CHESTER — When our souls become heavy with life’s burdens, art has the potential to soothe and solace.  Indeed, Pablo Picasso wrote, “The purpose of art is washing the dust of daily life off our souls.” That theme will be explored in an exhibit of new works by nationally and internationally renowned sculptor Gilbert Boro at the Main Street Gallery of Congregation Beth Shalom Rodfe Zedek (CBSRZ) in Chester, Conn. Boro lives and works in Old Lyme. 

Coming Together, a show highlighting works born out of Mr. Boro’s loss of his wife, is a prequel to the unveiling of the synagogue’s planned “Meditation Garden,” anticipated to open in 2020.

The “Meditation Garden” will feature a large-scale sculpture loaned from Mr. Boro’s Studio 80 Sculpture Grounds in Old Lyme, CT, a park-like setting developed in concert between Mr. Boro and his wife Emily. The original model of the loaned garden sculpture will be donated to CBSRZ.

The show has special significance for Mr. Boro because the synagogue is the repository of a Memorial Light celebrating the memory of his wife of 48 years, Emily Seward Boro. A period of sadness and depression that followed her passing in 2013 acted as a catalyst, Boro says, fueling new creativity culminating in his “Musical Master Works” and “What’s Knot to Like” series. Ten to 15 works of aluminum, steel, and copper from these series, plus a few larger pieces, will be on public display for the first time. 

The Master Works and Knot series are the latest incarnations of Boro’s visual acuity, with a touch of playfulness always present. The “Musical Master Works” series transpired after attending music performances, which fired his imagination to consider what forms and shapes the music might create. The “What’s Knot to Like” reflects the many years Boro was deeply committed to offshore racing and cruising with his wife and family.

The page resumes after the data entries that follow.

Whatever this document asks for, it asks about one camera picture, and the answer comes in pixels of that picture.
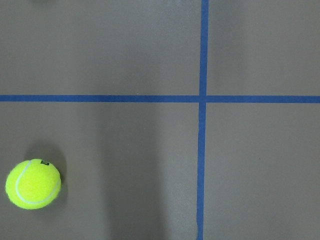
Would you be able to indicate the yellow tennis ball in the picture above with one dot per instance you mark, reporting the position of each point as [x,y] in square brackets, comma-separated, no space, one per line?
[33,184]

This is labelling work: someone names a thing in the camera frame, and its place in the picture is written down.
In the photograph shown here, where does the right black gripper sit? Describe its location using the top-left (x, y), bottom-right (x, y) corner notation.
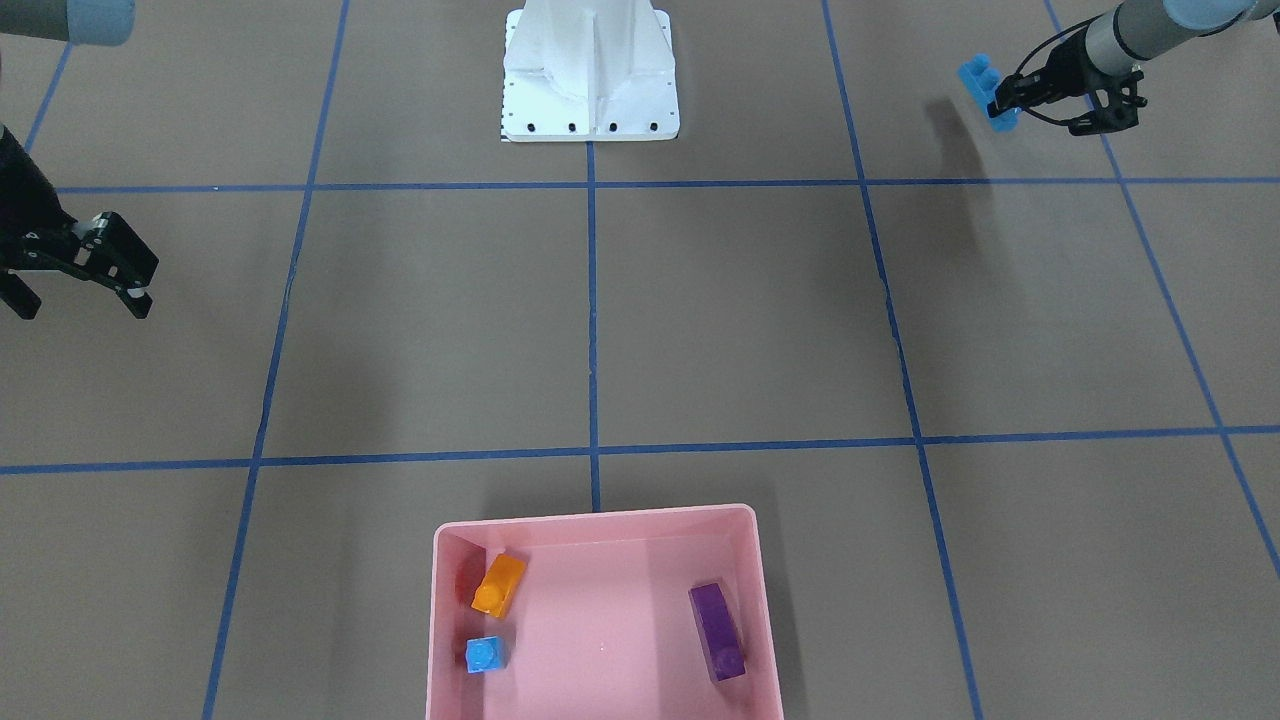
top-left (1, 126), bottom-right (159, 319)

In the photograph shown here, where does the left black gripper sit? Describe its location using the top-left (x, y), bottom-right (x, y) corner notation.
top-left (986, 36), bottom-right (1097, 119)

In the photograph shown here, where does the long blue toy block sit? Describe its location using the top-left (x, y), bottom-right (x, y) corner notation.
top-left (956, 53), bottom-right (1021, 133)

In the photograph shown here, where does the orange toy block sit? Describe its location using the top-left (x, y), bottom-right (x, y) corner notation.
top-left (470, 553), bottom-right (527, 619)

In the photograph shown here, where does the small blue toy block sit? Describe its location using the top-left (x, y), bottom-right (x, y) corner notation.
top-left (463, 635), bottom-right (508, 674)

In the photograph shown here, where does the purple toy block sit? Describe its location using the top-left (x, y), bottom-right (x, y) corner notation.
top-left (689, 583), bottom-right (748, 682)

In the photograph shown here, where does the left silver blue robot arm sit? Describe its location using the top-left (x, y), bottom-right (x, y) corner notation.
top-left (973, 1), bottom-right (1277, 136)

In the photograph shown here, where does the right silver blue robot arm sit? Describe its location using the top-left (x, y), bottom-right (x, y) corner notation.
top-left (1, 1), bottom-right (157, 320)

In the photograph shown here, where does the pink plastic box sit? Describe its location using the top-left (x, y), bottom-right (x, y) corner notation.
top-left (425, 503), bottom-right (785, 719)

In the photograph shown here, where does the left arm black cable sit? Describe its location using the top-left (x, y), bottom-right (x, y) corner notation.
top-left (1012, 20), bottom-right (1111, 127)

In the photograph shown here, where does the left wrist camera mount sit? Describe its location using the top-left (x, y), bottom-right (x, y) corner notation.
top-left (1066, 67), bottom-right (1148, 137)

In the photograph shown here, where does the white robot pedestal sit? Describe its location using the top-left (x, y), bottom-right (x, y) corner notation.
top-left (500, 1), bottom-right (681, 143)

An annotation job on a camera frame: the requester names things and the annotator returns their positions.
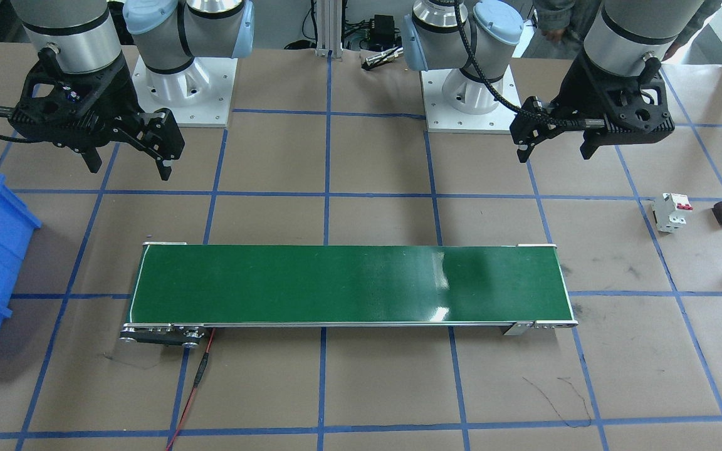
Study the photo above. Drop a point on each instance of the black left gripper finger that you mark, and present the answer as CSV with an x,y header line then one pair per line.
x,y
593,139
527,132

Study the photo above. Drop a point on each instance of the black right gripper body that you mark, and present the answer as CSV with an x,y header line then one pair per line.
x,y
112,91

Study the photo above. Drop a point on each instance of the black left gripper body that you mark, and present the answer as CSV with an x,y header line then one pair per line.
x,y
576,87

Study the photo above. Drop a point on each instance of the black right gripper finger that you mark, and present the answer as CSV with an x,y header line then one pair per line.
x,y
157,134
92,158

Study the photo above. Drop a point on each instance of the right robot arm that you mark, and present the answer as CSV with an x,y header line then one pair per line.
x,y
169,35

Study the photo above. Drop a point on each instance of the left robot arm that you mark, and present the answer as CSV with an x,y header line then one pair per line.
x,y
439,35

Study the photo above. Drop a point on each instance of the white red circuit breaker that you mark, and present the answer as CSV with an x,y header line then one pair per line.
x,y
670,211

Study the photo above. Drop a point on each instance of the person in grey jacket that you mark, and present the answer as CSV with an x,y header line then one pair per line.
x,y
563,25

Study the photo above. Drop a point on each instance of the green conveyor belt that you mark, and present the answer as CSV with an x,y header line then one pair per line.
x,y
183,290

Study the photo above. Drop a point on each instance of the black power adapter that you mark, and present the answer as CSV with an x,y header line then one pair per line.
x,y
382,30

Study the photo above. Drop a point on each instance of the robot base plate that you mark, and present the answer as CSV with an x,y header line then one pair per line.
x,y
454,103
199,96

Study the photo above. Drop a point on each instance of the aluminium frame post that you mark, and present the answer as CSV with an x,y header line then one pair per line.
x,y
329,29

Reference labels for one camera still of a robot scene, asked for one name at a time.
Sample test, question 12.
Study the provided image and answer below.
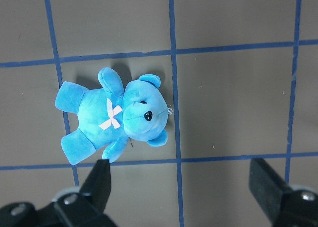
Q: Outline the blue plush teddy bear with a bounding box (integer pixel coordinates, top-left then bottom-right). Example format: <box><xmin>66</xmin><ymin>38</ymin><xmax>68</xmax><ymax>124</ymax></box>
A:
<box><xmin>55</xmin><ymin>67</ymin><xmax>170</xmax><ymax>165</ymax></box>

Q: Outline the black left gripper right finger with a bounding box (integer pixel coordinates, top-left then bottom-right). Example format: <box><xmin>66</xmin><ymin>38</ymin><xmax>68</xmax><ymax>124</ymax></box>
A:
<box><xmin>249</xmin><ymin>158</ymin><xmax>318</xmax><ymax>227</ymax></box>

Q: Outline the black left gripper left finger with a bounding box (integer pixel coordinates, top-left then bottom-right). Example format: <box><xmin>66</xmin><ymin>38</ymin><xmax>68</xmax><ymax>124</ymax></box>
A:
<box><xmin>0</xmin><ymin>159</ymin><xmax>117</xmax><ymax>227</ymax></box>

Boro credits his interaction with CBSRZ’s designer, the celebrated artist Sol LeWitt, with firing his creative imagination at a young age. “I found LeWitt’s extensive range of artistic expression extremely stimulating,” Boro says. “He inspired me and challenged me to broaden my vision, which resulted in applying my art education to the creation of architecture. Having my sculptures exhibited here has special meaning for me.”

Photography by Christina Block Goldberg will also be part of the show. Goldberg’s captivating images give viewers a unique insight to Boro’s sculptures by zooming in for intimate inspection of the joints and details. They will be printed on thin sheets of aluminum using a dye sublimation process. 

“This exhibit is rather novel,” says the gallery’s curator, Linda Pinn, “in that to a large degree the works to be exhibited will be scale models of the work that he anticipates to place in the garden.”  The “Meditation Garden” is envisioned to draw on the therapeutic power of nature and inspiring capacity of art.  Gardens are a common respite for their calming effect. Art’s power to stimulate and transform our thoughts and beliefs make it a potential balm to sooth our minds and spirits.

Studies now conclude that exposure to creative works are an elixir for our emotions when struggling with anxiety, depression, loss, and pain. Florence Nightingale, considered the founder of modern nursing, said that “variety of form and brilliancy of color in the objects presented to patients are an actual means of recovery.”  Combining the two in a meditation garden, says the synagogue’s art curator, Linda Pinn, is an idea that “goes beyond any specific artist or garden,” she says. “Bringing art and nature together to create a peaceful, contemplative environment where people can walk, relax, and be calm,” will be a respite to escape, recharge, and heal.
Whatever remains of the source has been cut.